▶ **What is expected**: Look below for the line containing "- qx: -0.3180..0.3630" and the line containing "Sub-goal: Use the"; repeat exactly those two lines and all lines between them, and nothing else.

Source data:
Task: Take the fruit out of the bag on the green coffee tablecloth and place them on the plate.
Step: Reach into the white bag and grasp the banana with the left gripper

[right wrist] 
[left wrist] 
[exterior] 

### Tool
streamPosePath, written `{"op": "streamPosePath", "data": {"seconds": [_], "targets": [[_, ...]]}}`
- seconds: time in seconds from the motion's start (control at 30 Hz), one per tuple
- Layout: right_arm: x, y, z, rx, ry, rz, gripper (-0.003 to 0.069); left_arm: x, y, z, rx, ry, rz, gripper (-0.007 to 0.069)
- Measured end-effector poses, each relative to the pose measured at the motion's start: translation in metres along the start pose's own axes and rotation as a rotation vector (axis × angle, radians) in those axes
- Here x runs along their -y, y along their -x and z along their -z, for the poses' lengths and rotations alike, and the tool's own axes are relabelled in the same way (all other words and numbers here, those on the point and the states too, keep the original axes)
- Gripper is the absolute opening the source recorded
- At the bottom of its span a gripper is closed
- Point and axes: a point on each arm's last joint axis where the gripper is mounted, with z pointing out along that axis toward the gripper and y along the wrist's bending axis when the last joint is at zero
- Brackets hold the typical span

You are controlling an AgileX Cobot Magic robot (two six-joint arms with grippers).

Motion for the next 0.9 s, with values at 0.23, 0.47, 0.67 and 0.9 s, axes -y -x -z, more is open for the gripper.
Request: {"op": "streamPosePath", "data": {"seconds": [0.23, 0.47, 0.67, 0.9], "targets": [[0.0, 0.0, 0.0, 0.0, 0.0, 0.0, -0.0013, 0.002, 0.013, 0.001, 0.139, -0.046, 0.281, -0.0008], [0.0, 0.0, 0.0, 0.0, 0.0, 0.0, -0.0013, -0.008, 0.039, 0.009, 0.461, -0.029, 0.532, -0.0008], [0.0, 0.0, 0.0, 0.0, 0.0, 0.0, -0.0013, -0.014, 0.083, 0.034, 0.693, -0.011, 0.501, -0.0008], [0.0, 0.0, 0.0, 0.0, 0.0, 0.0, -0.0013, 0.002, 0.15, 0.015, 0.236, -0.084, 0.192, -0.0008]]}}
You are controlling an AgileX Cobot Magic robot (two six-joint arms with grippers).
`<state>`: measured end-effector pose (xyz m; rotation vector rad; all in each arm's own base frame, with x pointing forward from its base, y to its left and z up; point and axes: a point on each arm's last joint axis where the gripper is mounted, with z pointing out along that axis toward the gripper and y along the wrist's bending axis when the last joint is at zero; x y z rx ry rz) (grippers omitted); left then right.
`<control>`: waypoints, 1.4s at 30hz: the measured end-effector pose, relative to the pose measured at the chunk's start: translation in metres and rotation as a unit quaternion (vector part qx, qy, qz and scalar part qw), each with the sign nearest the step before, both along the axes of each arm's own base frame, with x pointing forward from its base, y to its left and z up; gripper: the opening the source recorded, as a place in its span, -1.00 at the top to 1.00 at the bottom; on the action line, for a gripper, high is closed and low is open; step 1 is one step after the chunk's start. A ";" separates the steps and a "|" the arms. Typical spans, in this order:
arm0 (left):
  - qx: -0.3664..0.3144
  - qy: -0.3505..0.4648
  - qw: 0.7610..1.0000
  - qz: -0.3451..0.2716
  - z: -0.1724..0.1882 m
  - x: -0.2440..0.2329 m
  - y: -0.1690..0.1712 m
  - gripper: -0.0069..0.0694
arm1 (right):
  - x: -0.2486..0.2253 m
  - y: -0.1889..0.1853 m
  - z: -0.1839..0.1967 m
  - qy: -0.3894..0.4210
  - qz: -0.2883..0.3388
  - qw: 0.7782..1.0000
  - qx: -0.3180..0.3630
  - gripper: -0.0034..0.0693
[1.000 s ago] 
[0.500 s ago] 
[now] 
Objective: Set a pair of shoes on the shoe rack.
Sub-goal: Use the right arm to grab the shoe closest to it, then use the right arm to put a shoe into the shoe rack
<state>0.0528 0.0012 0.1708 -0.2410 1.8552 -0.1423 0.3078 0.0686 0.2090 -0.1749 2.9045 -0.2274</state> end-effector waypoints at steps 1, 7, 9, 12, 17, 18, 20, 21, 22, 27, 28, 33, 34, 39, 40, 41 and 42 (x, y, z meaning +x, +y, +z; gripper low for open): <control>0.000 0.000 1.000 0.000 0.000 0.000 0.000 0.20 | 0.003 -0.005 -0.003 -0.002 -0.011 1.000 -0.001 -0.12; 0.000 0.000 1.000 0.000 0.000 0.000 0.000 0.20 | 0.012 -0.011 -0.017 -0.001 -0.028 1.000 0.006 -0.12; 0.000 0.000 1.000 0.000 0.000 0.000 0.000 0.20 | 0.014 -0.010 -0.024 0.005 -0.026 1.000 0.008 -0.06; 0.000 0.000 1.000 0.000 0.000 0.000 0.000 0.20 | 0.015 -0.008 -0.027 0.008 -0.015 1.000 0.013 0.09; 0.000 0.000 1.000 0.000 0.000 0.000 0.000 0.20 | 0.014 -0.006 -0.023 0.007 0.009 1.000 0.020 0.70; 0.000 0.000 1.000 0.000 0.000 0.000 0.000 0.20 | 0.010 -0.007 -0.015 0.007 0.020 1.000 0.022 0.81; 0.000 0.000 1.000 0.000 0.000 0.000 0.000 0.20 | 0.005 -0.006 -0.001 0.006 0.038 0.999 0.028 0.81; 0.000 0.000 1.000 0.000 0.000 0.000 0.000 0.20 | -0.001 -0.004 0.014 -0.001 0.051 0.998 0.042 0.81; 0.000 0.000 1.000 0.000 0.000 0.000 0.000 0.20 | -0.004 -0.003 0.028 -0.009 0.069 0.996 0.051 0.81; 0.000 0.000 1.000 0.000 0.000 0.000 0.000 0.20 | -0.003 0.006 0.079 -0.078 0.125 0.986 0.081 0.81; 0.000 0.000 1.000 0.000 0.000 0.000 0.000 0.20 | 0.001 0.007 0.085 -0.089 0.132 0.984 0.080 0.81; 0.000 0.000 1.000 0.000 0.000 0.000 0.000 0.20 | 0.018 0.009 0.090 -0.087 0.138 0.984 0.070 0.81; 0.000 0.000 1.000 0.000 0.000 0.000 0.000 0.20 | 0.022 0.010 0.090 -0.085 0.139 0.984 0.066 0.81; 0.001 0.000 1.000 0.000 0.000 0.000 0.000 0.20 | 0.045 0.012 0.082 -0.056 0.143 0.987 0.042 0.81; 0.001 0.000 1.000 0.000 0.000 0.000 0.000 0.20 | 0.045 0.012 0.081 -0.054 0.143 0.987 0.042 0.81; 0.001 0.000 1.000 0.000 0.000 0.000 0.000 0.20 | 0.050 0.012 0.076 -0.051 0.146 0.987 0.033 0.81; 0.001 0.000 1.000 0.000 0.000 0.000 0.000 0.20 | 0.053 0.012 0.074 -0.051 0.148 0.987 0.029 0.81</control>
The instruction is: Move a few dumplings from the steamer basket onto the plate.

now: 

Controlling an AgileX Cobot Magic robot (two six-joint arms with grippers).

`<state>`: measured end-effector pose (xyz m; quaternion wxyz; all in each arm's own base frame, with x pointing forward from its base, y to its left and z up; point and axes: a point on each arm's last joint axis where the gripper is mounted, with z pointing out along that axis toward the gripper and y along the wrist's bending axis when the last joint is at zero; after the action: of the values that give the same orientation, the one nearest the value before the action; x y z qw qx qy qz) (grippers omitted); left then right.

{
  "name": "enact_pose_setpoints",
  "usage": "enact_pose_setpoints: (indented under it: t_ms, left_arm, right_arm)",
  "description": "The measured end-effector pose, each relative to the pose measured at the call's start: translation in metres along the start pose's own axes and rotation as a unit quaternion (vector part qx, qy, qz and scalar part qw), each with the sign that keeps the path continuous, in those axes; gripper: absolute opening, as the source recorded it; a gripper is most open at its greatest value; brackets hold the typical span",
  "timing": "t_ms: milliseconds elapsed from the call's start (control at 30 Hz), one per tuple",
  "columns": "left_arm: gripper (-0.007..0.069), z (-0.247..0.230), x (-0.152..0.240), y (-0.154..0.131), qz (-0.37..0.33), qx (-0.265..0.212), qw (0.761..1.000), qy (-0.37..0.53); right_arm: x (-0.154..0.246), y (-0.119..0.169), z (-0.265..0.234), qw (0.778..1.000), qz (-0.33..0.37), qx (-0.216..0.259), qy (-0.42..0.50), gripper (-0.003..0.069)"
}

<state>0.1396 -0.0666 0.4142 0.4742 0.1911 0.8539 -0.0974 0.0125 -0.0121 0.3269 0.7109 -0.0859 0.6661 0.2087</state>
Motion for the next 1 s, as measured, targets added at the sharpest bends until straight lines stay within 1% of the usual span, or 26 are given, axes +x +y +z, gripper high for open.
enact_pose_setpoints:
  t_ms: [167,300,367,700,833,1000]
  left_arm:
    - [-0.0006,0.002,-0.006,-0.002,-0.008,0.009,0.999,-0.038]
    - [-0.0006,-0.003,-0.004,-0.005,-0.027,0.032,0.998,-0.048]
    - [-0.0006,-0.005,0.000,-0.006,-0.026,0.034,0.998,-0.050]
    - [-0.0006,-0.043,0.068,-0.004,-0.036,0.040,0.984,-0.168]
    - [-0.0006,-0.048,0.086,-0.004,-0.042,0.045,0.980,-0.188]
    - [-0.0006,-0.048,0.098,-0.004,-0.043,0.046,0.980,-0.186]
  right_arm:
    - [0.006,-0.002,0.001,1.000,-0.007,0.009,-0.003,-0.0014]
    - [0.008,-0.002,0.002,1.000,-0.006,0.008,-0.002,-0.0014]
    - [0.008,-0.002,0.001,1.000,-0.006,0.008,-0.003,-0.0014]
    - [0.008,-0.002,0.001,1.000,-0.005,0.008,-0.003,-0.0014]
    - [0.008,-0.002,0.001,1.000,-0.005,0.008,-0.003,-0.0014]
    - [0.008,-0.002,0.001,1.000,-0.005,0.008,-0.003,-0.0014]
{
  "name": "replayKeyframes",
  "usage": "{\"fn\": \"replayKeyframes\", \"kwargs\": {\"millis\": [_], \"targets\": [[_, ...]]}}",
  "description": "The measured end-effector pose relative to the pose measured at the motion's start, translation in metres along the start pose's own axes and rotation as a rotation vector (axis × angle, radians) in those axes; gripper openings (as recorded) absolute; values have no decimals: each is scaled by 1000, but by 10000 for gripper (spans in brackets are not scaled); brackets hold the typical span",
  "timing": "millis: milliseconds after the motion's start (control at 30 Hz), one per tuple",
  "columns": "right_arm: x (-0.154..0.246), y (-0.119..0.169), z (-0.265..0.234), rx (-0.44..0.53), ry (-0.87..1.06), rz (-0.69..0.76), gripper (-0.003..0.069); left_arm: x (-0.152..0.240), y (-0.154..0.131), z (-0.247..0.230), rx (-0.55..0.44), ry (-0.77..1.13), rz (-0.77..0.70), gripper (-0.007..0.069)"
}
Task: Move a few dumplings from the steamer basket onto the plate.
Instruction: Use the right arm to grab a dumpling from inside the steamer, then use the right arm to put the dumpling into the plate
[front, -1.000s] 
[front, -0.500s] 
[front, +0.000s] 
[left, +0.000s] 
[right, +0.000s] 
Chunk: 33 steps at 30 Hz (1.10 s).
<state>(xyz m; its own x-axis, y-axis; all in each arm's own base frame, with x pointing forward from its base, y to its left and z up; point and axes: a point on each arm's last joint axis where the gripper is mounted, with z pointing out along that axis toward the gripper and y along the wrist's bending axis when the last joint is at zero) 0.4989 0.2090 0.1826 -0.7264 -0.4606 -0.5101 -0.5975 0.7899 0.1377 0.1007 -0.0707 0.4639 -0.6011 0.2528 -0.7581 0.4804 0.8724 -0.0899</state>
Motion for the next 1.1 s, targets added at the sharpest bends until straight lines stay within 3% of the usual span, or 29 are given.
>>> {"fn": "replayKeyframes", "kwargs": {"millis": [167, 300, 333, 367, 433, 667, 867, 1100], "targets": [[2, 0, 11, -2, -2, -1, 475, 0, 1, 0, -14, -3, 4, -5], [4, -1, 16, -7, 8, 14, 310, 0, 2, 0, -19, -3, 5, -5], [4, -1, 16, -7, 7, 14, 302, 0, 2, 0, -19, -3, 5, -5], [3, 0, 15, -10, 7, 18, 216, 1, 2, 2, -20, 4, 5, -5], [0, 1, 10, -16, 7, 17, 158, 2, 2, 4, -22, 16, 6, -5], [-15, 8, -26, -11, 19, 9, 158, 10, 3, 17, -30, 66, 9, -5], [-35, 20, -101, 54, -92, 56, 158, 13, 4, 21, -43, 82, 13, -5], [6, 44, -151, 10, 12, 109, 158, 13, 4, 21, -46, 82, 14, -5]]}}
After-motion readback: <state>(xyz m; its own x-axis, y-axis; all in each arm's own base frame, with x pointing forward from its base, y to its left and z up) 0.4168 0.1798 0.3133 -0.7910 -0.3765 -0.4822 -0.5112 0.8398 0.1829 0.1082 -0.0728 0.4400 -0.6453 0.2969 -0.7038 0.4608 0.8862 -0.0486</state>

▶ **Solution to this problem**:
  - qx: -0.3180..0.3630
  - gripper: -0.0034..0.0693
[1.000 s ago] 
[0.500 s ago] 
[now] 
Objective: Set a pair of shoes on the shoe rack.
Sub-goal: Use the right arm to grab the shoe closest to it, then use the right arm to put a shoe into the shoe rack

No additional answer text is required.